§ WORKING DATA
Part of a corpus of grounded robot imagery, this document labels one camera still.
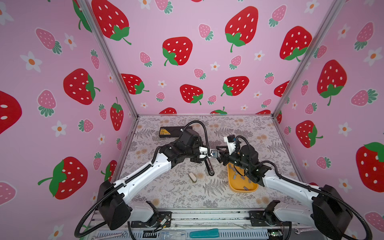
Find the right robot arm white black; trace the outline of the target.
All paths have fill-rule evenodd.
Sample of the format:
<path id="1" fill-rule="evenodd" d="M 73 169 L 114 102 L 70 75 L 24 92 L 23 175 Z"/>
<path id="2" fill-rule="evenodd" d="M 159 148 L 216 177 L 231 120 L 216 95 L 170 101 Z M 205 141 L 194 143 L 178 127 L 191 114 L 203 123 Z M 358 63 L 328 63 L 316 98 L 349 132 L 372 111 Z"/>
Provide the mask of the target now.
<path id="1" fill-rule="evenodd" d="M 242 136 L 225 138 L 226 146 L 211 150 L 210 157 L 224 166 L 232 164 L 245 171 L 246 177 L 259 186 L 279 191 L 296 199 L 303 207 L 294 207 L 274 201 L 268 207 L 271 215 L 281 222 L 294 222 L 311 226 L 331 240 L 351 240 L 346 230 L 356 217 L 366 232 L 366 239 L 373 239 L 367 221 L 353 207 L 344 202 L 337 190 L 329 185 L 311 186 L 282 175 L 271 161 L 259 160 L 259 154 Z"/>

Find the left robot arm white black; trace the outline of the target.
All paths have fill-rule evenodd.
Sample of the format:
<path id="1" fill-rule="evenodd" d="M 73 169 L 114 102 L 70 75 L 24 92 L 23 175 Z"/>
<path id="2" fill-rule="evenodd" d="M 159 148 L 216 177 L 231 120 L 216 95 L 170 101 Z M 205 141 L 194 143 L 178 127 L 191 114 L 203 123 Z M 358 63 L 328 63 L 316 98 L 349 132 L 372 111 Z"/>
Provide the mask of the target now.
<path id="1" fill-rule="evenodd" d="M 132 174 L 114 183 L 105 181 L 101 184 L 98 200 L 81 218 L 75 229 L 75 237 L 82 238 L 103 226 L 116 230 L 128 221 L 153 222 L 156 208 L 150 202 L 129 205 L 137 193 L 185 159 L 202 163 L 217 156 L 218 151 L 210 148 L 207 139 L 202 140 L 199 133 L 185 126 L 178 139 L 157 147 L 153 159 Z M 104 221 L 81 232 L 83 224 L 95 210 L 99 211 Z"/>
--
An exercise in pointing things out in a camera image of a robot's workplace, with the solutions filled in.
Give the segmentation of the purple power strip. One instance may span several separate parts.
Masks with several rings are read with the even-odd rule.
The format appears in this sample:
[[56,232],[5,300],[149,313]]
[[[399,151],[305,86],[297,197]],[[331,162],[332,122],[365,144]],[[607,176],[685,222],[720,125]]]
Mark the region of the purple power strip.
--
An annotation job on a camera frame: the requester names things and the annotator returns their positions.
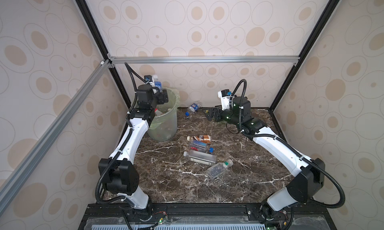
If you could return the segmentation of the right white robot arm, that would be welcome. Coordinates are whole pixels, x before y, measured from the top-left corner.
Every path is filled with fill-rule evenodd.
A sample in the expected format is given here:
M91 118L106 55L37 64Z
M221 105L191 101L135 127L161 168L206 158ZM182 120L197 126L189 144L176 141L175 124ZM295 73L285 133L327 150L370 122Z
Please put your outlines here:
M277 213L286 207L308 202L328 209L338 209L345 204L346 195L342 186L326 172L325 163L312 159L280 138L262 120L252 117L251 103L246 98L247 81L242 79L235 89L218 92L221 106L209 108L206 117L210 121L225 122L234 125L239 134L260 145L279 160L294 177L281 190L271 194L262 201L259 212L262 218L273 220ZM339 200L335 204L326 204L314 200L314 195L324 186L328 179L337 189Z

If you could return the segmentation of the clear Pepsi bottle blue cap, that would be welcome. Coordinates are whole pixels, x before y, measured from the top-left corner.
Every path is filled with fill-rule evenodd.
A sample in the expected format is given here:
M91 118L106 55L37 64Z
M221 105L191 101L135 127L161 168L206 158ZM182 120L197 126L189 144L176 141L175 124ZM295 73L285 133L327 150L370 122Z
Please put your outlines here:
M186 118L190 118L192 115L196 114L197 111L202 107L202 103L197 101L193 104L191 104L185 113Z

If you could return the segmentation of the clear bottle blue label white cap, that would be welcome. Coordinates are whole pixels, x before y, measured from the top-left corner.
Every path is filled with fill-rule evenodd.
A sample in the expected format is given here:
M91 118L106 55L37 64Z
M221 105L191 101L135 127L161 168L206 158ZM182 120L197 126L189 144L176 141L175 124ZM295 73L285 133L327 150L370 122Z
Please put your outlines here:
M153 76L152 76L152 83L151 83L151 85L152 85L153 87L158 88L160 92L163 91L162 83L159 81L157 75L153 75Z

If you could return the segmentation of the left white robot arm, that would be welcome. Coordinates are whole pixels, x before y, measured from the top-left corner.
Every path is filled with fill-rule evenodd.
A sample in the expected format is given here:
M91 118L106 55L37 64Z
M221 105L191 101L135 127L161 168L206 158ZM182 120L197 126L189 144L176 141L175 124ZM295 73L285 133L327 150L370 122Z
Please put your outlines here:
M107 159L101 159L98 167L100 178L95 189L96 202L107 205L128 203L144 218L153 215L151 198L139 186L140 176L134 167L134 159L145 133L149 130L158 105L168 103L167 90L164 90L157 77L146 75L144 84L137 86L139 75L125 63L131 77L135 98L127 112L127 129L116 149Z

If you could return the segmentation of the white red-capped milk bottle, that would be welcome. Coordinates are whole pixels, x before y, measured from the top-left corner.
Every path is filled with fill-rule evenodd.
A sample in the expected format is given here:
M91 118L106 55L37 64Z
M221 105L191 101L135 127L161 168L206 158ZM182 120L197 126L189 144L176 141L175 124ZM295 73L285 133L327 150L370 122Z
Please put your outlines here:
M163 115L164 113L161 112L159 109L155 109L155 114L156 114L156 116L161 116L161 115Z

§ DIRECTIONS FOR THIS TASK
In the records above, find the line with "[[56,232],[5,300],[149,313]]"; write out exactly that line and each one after it, stopping after the line with "Mark the region of the purple power strip.".

§ TASK RESULT
[[56,232],[5,300],[149,313]]
[[[399,151],[305,86],[297,197]],[[331,162],[332,122],[365,144]],[[607,176],[685,222],[720,125]]]
Mark the region of the purple power strip.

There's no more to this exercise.